Rosita terlihat sangat sibuk memeriksa keuangan pabrik, dia tidak begitu menghiraukan ucapan putranya.
"Ma, kalau enggak segera bayar, Vidar enggak bisa ikut praktikum." Dia mengulangi ucapannya dengan kalimat yang lebih meyakinkan.
Rosita meletakan berkas-berkas yang sedang dia periksa. Melepaskan kaca mata baca yang dipakai, lalu menatap Vidar dengan tatapan jengkel. "Kamu enggak lihat, Mama lagi sibuk audit keuangan pabrik, karena beberapa ada yang tidak sesuai dengan laporan bulan lalu."
"Maaf, tapi ...."
"Tapi apa? Kamu minta semuanya serba cepat?"
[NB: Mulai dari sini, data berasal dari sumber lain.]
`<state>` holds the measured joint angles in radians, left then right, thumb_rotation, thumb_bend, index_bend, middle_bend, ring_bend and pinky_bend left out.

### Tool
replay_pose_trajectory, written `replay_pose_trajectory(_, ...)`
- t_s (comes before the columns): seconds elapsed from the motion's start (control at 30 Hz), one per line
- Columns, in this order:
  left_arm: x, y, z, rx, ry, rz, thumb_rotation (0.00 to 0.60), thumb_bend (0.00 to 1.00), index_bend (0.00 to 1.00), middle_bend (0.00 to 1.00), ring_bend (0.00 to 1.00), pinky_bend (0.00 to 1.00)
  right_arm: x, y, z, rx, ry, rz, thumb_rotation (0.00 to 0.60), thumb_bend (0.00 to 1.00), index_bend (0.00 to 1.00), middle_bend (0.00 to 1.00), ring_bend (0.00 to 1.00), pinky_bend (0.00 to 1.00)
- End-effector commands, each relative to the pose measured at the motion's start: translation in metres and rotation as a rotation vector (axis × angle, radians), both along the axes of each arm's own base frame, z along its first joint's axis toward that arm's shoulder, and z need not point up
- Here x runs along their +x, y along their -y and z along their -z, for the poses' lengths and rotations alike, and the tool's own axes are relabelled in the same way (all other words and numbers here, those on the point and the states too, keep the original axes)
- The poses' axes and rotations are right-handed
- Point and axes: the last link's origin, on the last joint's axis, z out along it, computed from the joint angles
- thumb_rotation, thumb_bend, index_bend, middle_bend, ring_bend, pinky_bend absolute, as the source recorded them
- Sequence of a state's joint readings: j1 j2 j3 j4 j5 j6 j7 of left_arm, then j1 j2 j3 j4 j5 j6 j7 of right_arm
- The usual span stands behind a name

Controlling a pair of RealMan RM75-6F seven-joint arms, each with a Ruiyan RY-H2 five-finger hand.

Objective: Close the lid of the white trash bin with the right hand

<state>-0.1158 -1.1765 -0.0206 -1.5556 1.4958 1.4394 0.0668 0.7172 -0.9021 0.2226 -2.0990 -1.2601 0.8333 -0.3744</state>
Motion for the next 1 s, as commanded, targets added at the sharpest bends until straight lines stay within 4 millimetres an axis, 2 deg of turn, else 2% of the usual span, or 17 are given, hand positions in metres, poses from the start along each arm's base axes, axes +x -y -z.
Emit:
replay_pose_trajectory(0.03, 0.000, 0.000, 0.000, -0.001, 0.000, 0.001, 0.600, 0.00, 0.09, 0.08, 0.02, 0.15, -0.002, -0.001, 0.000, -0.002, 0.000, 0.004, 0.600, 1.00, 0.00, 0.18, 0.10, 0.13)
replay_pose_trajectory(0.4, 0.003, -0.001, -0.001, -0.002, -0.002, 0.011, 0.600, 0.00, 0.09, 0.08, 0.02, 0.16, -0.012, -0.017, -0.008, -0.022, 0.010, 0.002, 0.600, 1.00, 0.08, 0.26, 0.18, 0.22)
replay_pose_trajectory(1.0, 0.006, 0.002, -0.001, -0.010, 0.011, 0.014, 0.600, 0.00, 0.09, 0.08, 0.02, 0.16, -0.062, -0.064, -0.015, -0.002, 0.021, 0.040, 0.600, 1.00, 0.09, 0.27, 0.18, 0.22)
Vidar menggeleng, dia paham benar ekspresi yang ditampilkan Rosita menunjukkan kejengkelan. Dia menggigit bibirnya, ingin rasanya berucap, namun takut jika emosi mamanya memuncak. Diam adalah hal teraman yang dapat dia lakukan.
"Harusnya kamu sadar diri, Papamu sudah tidak ada, sekrang semua Mama yang mengatur, dan itu berat untuk dijalani." Rosita menurunkan pandangannya dan kembali menatap Vidar dengan rasa bersalah seorang ibu kepada anaknya. "Maaf, Mama hanya lelah."
"Aku tahu, ini salah Vidar, seharusnya sadar diri dan bisa memahami situasi saat ini."
"Cukup, nanti Mama transfer sesuai dengan kebutuhanmu." Tanpa berkata banyak kalimat, Rosita mengabulkan apa yang menjadi kebutuhan Vidar.
Senyum Vidar mengembang, menghiasai bibir pucatnya. Dia segera memeluk mamanya, sangat bersyukur dikirimkan malaikat sebaik Rosita. "Mama yang terbaik, malaikat tanpa sayap yang nyata di dunia ini."
Rosita membalas pelukan putranya. Dia tersenyum mendengarkan pujian yang Vidar sampaikan. "Sama-sama, karena semua ini tidak akan bertahan lama."
Vidar melepaskan pelukannya, setelah mendengarkan ucapan dari Rosita. "Maksudnya apa, Ma?"
"Kalau kamu sudah dewasa dan meninggalkan rumah ini untuk memulai kehidupan baru, Mama enggak bisa membiayai kehidupanmu lagi."
"Aku akan selalu ingat Mama."
"Harus dong, kelak kamu harus mampu hidup sendiri. Di luar, di dunia belantara, Mama enggak bisa melindungi kamu lagi."
Vidar dan Rosita saling bertatap, berharap waktu akan berhenti sejenak. Semua tetap bersama, Johan hidup dan menemani hari-hari mereka. Pelangi kehidupan kembali hadir, tidak ada tangis dan penderitaan, hanya tawa yang terus menghiasi sudut rumah.
"Aku berangkat dulu ya, Ma." Vidar pamit dengan mencium punggung telapak tangan kanan Rosita.
"Jangan ngebut, pelan-pelan aja, yang penting sampai sebelum terlambat."
Vidar tersenyum, memutar badan, dan pergi meninggalkan ruang kerja Rosita. Kehilangan Johan bukan akhir dari hidupnya, ada Rosita, ibu yang sangat menyayanginya. Tidak ad alsan untuknya bersedih setelah empat puluh hari kepergian papanya.
Bayang Vidar mulai menghilang. Rosita berjalan menuju ruang keluarga, langkahnya pelan namun pasti untuk melihat sebuah kenangan yang tidak bisa dihapus oleh waktu. Rosita terhenti tepat di depan foto keluarga berbingkai emas. Matanya berair, jantungnya berdegup cepat, hatinya kacau. "Jika Johan sudah tiada, Vidar harus pergi dari rumah ini." Rosita berbisik lirih, menatap foto keluarga yang terpajang di ruang itu.